▶ **Task description**:
List each line of the data that holds the string "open", please.

▶ **Source material**:
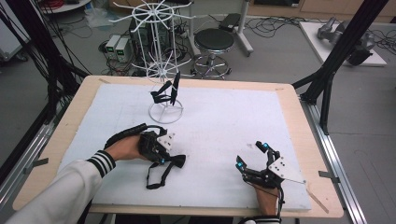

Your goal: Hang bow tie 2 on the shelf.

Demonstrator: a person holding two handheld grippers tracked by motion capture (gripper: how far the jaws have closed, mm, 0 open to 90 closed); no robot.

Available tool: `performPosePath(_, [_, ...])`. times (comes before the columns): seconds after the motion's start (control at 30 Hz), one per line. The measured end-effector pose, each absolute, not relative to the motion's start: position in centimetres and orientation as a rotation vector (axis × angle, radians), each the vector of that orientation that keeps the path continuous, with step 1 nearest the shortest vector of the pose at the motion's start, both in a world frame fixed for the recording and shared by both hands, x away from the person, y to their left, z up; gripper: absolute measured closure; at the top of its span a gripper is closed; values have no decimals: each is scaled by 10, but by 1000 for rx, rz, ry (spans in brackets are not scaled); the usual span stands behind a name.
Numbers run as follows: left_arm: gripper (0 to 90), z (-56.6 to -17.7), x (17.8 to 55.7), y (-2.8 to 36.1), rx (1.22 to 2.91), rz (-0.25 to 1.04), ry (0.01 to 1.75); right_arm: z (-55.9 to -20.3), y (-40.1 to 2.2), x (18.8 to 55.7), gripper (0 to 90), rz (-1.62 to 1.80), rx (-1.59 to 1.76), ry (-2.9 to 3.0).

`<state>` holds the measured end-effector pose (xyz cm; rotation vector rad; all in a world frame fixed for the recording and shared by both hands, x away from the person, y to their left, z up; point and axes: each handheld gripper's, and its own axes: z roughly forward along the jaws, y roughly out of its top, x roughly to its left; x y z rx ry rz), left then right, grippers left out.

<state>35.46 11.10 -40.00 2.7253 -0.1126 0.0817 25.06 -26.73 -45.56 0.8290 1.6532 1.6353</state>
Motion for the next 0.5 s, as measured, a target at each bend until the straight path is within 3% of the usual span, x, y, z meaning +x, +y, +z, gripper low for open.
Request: performPosePath(0.5, [764,-375,353,139,2506,134,58,-456,-267,250,114,1636,831,1653])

▶ **Completed task**:
Demonstrator: a person holding two handheld grippers tracked by motion capture (gripper: how far the jaws have closed, mm, 0 open to 90 closed); no robot.
Motion for the next 0.5 s, as measured, a target at each bend until the straight path is within 3% of the usual span, x, y, z meaning +x, +y, +z, gripper low for open.

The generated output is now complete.